By Paul Mackintosh   
March 20, 2023

Bain & Company’s recent global private equity report gives a pretty authoritative picture of the performance of the asset class over a tumultuous 2022. There are plenty of indicators of recent outcomes and future expectations, and some valuable insights into the asset class’s favourite claims and supposed advantages.

As outlined in the report, 2022 was a game of two halves. The first half of the year was very much in line with performance of previous years, with a high deal count, plentiful fundraising, and remunerative exits. But all this ended with the US Federal Reserve’s interest rate hikes to rein in inflation, and activity in all three areas plunged.

Year-end totals derived by Bain & Company from Preqin and Dealogic figures are well down from 2021 at US$654 billion versus just over $1 trillion for investments, $565 billion versus $969 billion for exits, and $347 billion versus $413 billion for fundraising.

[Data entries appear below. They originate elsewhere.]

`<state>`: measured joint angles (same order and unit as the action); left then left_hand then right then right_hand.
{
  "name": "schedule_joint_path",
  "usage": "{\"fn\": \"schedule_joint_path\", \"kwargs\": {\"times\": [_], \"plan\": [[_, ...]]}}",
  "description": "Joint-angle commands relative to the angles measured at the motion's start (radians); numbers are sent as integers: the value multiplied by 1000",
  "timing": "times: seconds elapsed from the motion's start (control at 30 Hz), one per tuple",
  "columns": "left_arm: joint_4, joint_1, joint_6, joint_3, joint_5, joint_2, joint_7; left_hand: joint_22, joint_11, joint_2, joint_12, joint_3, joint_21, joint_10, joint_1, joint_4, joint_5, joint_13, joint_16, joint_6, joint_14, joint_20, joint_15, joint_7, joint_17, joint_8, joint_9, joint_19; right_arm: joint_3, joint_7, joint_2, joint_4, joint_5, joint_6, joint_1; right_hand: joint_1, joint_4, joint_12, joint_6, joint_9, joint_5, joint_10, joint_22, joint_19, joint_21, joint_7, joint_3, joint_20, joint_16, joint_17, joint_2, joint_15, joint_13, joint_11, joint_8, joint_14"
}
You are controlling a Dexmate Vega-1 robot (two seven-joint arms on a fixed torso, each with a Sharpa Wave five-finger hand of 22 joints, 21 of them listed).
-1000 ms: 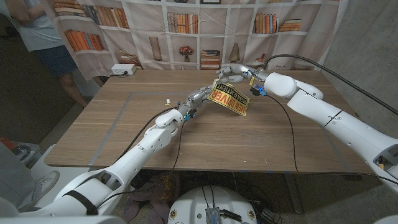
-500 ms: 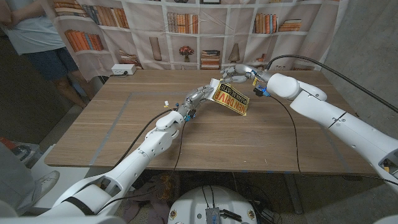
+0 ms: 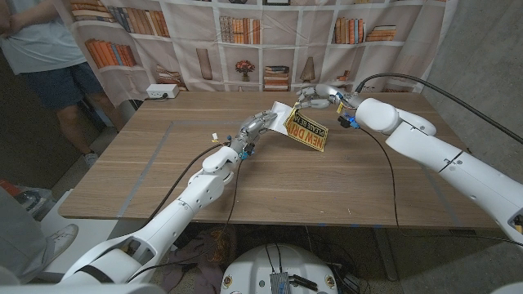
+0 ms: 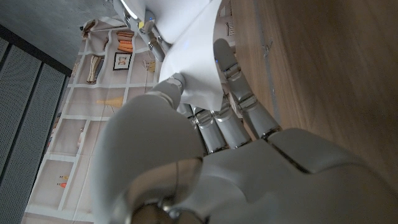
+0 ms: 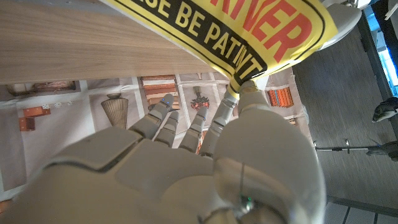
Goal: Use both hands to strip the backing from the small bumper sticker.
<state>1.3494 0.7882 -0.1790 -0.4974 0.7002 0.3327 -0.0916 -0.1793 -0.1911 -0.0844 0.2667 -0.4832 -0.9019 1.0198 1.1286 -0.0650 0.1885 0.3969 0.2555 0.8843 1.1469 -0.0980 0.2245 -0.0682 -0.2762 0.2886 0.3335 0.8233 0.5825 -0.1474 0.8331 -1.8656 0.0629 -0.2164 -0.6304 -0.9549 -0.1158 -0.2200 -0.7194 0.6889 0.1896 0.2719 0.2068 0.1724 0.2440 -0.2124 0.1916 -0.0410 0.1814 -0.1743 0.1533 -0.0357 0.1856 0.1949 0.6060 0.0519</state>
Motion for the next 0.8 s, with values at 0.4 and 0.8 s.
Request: {"fn": "schedule_joint_path", "kwargs": {"times": [0.4,0.8], "plan": [[41,25,-14,21,9,26,46,-2,-8,2,3,-6,-3,3,-5,-3,9,4,4,5,10,-86,7,-2,-3,2,1,5,-17,29,22,-37,-1,-61,-16,0,0,-1,-11,3,3,8,4,9,8,-1,-3,-115,2,-2,8,-166,3,2,-8,10],[54,34,-21,35,17,34,57,-3,-9,2,3,-7,-4,8,-7,-3,9,5,4,5,10,-86,7,-1,-2,2,0,4,-26,55,28,-41,-2,-99,-19,1,1,-1,-11,4,3,9,4,7,8,1,-4,-114,2,-2,9,-167,3,4,-10,9]]}}
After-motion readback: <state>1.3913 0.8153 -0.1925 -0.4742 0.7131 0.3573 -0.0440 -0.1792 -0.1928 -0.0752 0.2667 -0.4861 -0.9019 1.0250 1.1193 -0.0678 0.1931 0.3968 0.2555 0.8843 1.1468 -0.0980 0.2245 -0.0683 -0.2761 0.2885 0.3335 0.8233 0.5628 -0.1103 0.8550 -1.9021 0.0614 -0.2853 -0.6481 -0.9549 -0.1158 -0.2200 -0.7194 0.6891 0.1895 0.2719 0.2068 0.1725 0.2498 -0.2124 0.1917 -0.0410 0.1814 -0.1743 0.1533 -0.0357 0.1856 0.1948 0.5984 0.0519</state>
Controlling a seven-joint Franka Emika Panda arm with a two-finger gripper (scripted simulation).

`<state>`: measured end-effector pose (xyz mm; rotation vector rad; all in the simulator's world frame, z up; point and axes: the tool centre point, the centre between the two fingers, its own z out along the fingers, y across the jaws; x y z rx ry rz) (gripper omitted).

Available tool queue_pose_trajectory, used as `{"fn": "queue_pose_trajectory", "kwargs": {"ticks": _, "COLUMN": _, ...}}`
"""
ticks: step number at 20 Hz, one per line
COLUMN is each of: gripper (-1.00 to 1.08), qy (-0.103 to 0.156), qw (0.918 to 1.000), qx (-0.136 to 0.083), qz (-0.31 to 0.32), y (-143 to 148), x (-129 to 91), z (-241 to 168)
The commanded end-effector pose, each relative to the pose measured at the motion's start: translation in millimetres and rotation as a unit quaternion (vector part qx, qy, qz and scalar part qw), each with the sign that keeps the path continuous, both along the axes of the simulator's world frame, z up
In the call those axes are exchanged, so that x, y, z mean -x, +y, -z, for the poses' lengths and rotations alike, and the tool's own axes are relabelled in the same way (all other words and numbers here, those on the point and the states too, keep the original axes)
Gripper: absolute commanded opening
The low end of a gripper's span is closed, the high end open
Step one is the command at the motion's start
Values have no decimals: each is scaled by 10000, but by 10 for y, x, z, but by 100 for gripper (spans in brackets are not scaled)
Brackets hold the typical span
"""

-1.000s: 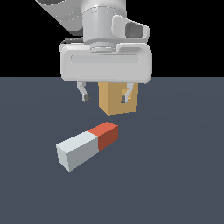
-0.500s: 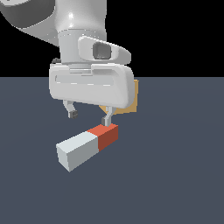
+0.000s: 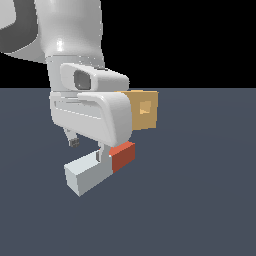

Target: Insert the peg into the horizontal hole in a box.

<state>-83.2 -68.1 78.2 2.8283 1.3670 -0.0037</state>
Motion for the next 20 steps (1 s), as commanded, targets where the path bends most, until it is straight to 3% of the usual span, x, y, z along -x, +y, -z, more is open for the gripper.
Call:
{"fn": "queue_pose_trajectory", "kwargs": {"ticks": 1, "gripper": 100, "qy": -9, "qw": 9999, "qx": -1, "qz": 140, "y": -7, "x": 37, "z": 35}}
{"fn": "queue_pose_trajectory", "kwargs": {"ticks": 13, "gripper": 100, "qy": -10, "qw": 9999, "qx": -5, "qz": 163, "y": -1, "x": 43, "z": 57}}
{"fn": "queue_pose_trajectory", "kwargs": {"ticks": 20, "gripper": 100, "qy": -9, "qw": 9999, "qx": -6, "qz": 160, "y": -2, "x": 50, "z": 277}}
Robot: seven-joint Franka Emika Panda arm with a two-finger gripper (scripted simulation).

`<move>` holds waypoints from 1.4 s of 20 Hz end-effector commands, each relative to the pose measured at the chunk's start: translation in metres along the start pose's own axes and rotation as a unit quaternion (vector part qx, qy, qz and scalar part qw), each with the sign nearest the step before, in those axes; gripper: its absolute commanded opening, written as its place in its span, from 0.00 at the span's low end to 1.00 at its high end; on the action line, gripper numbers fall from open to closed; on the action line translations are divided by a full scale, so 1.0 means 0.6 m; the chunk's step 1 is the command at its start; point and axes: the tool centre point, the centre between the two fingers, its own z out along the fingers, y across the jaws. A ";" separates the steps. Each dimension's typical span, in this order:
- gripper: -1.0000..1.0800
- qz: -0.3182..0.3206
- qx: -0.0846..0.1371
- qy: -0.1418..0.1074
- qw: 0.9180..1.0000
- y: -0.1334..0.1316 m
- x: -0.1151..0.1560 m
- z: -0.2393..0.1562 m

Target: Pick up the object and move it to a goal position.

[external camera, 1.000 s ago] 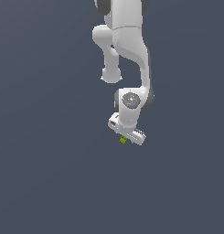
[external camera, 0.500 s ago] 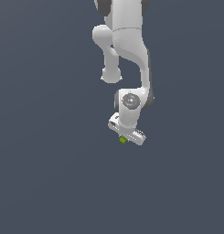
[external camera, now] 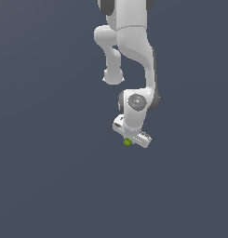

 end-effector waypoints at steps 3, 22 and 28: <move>0.00 -0.001 0.000 0.000 1.000 -0.041 -0.014 -0.028; 0.00 0.000 0.000 0.000 1.000 -0.220 -0.068 -0.145; 0.00 0.000 0.000 0.000 1.000 -0.218 -0.067 -0.144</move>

One obvious conclusion is that private equity is not counter-cyclical. The rate hikes pulled its strings as hard as any other asset class, and with signs that the effects will be longer-lasting. The report emphasises that the “pause” has continued into 2023, with no end in sight. Conceivably, the oft-cited “smoothing effect” of private equity on returns may help delay full recognition of the impact, but there seems little doubt that the performance of the asset class will be impacted. Institutional investors who have been ploughing money into private equity funds as a buffer against cyclical trends are likely to be disappointed.

Private equity’s dependency on cheap money was underlined by the Fed’s rate hikes. If the asset class is so susceptible to supply of cheap leverage, you have to ask how much of the oft-touted claims of private equity firms to build the value of their investee businesses is justified.

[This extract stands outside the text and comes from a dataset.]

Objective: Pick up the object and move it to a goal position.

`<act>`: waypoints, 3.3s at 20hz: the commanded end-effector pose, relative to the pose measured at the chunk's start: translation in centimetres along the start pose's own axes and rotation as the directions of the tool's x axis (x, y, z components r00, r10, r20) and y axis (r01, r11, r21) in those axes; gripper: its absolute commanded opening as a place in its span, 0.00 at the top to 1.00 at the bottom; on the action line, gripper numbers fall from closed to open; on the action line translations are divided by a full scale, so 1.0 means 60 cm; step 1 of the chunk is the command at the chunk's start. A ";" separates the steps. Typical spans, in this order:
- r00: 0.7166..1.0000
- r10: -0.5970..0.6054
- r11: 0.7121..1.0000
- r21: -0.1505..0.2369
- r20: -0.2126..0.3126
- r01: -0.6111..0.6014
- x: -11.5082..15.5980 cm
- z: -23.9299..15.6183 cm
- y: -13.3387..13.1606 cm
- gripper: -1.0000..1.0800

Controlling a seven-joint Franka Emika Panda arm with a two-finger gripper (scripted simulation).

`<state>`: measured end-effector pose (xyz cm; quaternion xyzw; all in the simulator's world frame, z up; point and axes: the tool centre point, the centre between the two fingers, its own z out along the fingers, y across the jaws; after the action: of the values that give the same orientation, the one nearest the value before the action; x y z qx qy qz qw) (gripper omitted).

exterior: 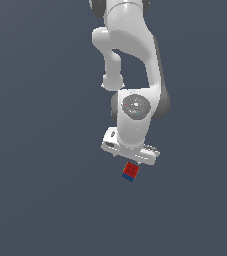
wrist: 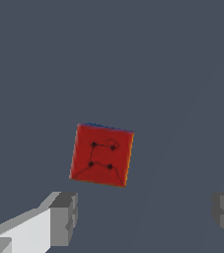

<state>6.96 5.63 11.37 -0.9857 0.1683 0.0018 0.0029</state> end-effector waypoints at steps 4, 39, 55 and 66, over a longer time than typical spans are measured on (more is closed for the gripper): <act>0.995 0.096 0.995 -0.002 -0.003 -0.096 0.017 0.026 -0.027 0.04; 0.984 0.176 0.984 -0.004 -0.005 -0.176 0.029 0.134 -0.050 1.00; 0.984 0.176 0.984 -0.005 -0.004 -0.176 0.015 0.120 -0.047 1.00; 0.984 0.176 0.984 -0.005 -0.004 -0.176 -0.046 0.052 -0.035 1.00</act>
<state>5.62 8.41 7.34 -0.9670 0.2549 0.0021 -0.0009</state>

Meanwhile, David Erickson, senior fellow and finance lecturer at the Wharton School of the University of Pennsylvania, has just released an analysis, giving his take on what’s wrong with the private equity market and how to fix it.

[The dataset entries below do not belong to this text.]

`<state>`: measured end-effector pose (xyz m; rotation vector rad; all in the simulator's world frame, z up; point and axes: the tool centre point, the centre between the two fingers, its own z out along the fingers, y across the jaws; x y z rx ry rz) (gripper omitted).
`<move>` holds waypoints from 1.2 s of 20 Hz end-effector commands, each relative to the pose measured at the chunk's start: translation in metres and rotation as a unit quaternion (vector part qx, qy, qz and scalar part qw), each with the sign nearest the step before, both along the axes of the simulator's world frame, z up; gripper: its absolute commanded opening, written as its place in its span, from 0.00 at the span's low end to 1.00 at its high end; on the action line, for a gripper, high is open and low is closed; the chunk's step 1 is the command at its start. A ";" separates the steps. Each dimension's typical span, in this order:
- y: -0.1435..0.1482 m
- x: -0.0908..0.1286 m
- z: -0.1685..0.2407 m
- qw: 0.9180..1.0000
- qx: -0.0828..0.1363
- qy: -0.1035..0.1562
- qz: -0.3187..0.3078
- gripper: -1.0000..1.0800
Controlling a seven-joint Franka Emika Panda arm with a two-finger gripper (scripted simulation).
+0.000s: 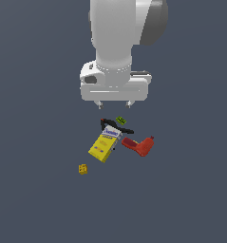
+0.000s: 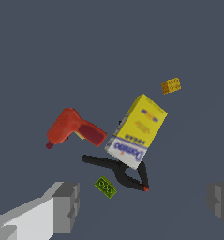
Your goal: Pick up a designated object from a clutter of objects.
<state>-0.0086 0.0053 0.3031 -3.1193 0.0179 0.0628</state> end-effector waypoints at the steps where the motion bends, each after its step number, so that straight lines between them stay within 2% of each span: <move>1: 0.000 0.000 0.000 1.000 0.000 0.000 0.000 1.00; 13: 0.000 0.002 -0.004 1.000 -0.003 0.001 -0.009 1.00; 24: 0.019 0.011 -0.025 0.998 -0.012 0.023 -0.049 1.00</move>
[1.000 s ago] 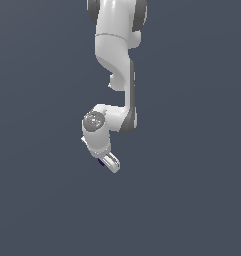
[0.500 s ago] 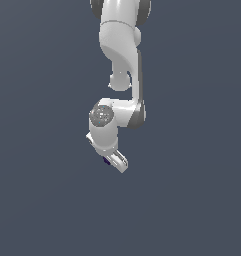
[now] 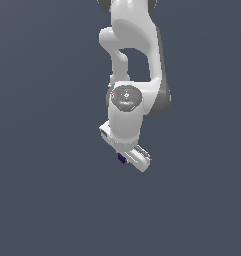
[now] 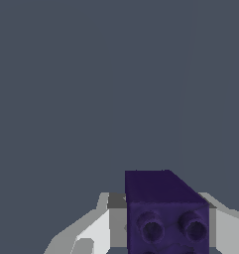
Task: Pick up the object and move it to a goal position.
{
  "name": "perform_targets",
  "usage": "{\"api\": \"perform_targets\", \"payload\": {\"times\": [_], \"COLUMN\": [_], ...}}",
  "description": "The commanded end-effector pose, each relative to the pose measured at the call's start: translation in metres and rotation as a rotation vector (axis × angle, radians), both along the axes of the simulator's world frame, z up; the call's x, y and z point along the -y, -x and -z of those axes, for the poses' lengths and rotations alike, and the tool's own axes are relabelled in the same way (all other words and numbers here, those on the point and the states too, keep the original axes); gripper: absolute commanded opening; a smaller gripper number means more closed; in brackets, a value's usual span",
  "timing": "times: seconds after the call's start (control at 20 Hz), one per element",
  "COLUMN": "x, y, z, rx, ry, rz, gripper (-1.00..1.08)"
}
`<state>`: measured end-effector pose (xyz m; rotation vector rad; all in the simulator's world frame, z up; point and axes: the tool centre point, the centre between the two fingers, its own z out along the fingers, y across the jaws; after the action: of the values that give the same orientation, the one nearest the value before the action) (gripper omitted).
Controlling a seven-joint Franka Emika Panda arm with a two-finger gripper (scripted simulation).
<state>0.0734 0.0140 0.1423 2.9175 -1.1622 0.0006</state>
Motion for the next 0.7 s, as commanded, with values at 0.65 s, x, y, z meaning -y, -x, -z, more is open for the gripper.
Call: {"api": "perform_targets", "payload": {"times": [0.65], "x": [-0.091], "y": [-0.040], "z": [-0.115], "rx": [0.000], "ry": [0.000], "rz": [0.000], "gripper": [-1.00]}}
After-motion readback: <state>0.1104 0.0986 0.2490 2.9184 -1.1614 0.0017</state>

The first fix he recommends is to “go back to the basics” - in other words, investments where private equity funds “grew the business by improving operations and helping the company scale”. Unfortunately, given how the hand-over-fist growth of the industry in recent years has happened in parallel with the cheap money era that now seems to have come to a grinding halt, you have to wonder how many firms are still capable of that.

In the circumstances, Erickson’s second recommendation seems advisable - “give back the money”.